At some point you have to put the crotch-shots away and woman-up. This is where we find Ms. Kimberley Jones, aka, rapper Lil Kim in our year of the Lord, two-thousand-and-nine.
She’s been to jail. She’s been vilified. She’s done all sorts of ungodly things. She’s been under the knife repeatedly to change her look from a cute, but regular, black chick, to a blown-up, boobie black Barbie. She’s been raunchy. She’s been nasty. Now she’s singing for Nelson Mandela’s birthday bash with Cyndi Lauper.
The times, they are a-changin’.
Last season Lil Kim took a turn for the better when she went on the ultimate star reinvention show, ABC’s Dancing With the Stars.
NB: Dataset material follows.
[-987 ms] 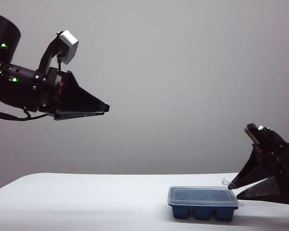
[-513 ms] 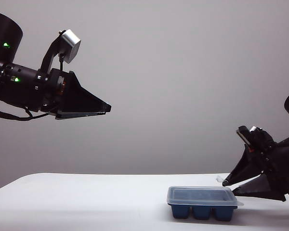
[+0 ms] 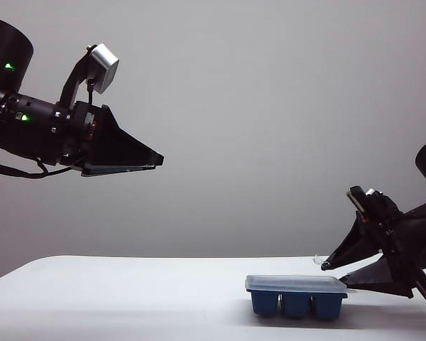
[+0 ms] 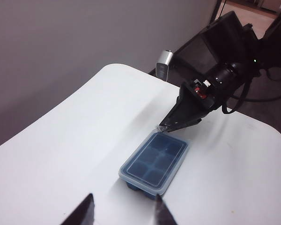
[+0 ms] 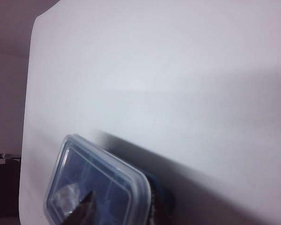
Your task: Pick up the ice cube tray, remove its lid, and then place both the tray and the lid back on the table.
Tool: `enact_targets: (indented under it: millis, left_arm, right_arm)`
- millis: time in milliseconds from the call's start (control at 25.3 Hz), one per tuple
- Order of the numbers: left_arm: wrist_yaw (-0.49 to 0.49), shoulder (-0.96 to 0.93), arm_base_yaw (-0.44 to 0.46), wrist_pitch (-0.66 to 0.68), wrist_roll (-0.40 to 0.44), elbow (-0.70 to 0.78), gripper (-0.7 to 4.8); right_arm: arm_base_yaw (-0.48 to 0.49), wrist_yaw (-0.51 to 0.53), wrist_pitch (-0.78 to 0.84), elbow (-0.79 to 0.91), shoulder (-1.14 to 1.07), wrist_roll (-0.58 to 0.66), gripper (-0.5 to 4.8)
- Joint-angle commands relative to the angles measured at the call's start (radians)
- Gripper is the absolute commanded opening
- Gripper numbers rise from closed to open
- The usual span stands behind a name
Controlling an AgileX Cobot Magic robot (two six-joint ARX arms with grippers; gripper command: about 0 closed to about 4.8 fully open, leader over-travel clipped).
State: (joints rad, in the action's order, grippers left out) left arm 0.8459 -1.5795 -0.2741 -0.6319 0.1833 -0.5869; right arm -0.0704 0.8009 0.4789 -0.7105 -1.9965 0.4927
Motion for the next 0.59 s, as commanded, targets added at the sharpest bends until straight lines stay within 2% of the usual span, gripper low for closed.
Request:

She used her time far more wisely than Master P did during his run, actually bothering to master the Cha Cha and two-step rather than argue over shoes. She went “all-in,” as in, she was all in for an image change. Being the “baddest bitch” had its horrendous downsides, and even though she was part of creating the monster that threatened to destroy her, I couldn’t help but root for Jones’ makeover.
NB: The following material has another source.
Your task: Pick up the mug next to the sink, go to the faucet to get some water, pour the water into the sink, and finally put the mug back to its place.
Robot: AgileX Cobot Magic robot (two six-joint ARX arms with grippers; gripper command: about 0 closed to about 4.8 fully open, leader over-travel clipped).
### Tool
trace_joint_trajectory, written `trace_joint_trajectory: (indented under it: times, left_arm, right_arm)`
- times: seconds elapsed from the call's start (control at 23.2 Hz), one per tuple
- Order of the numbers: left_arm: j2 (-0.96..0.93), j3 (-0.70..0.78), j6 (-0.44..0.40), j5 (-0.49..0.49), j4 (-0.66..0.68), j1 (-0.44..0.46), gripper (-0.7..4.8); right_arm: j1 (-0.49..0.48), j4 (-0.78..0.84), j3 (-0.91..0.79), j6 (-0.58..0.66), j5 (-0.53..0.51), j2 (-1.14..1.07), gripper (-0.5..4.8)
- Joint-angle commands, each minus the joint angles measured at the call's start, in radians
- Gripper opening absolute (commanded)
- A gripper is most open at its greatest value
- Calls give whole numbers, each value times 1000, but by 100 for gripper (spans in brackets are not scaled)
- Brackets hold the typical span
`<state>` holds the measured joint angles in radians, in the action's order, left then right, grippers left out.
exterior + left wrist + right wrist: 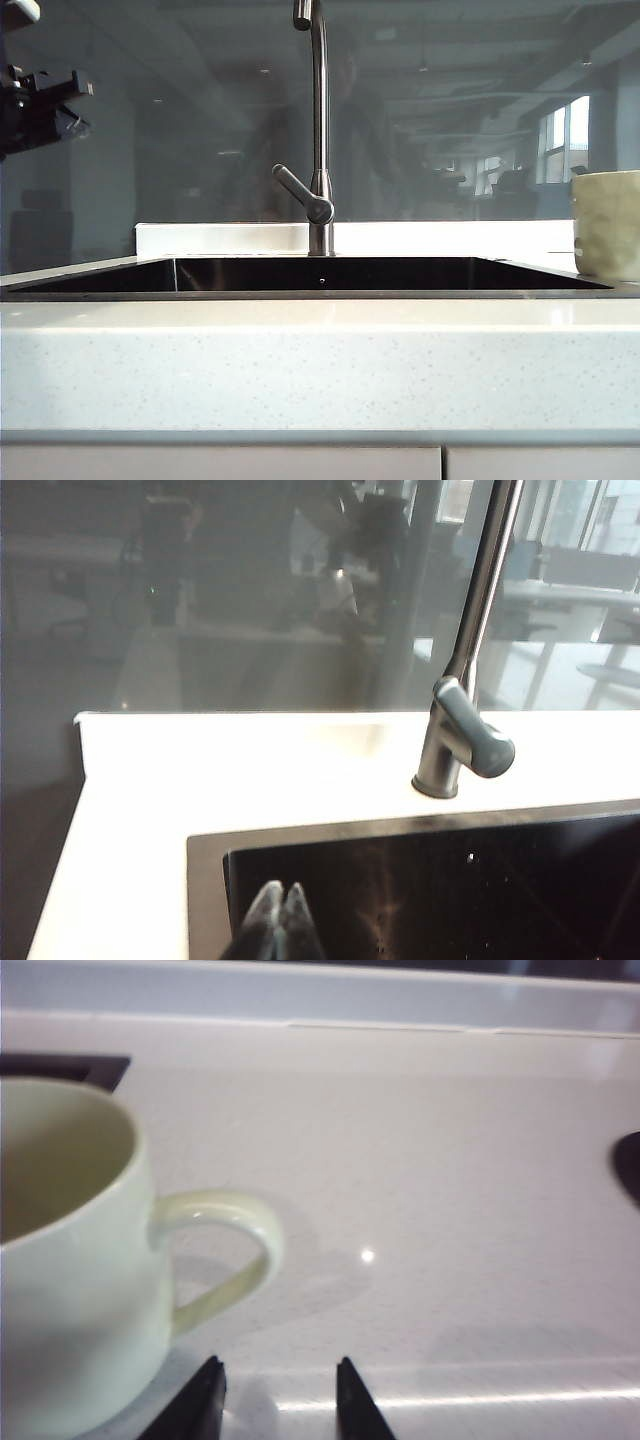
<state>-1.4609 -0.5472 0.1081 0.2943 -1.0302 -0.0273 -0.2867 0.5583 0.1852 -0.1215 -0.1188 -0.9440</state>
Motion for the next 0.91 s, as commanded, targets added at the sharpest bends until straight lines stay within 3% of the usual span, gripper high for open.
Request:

Everyone deserves a second chance.
Like many women in Kim’s hyper sexualized situation, she had been the product of abuse and poverty. Wanting out and wanting fame she was willing to use her body to get it and let someone else write the rhymes. That worked, for awhile, but when you present yourself as a vulgar pin-up it’s hard to get taken seriously, and the same men who once backed you, you learn were only using you for the cash. They were more than fine with dumping you once your particular flavor-of-the-month was no more. While Kim, despite her efforts, is no singing talent, she could have easily been warbling out Mary J. Blige’s ultimate “I’ve been changed” anthem, “No More Drama,” as Kim has come out as mainstream and is giving up the raunch, at least temporarily, to try something a tad more respectable.
I, for one, hope she sticks with the plan. If former Playboy pin-ups Pamela Anderson and Jenny McCarthy can come home and play Prodigal Daughters, why can’t Kim?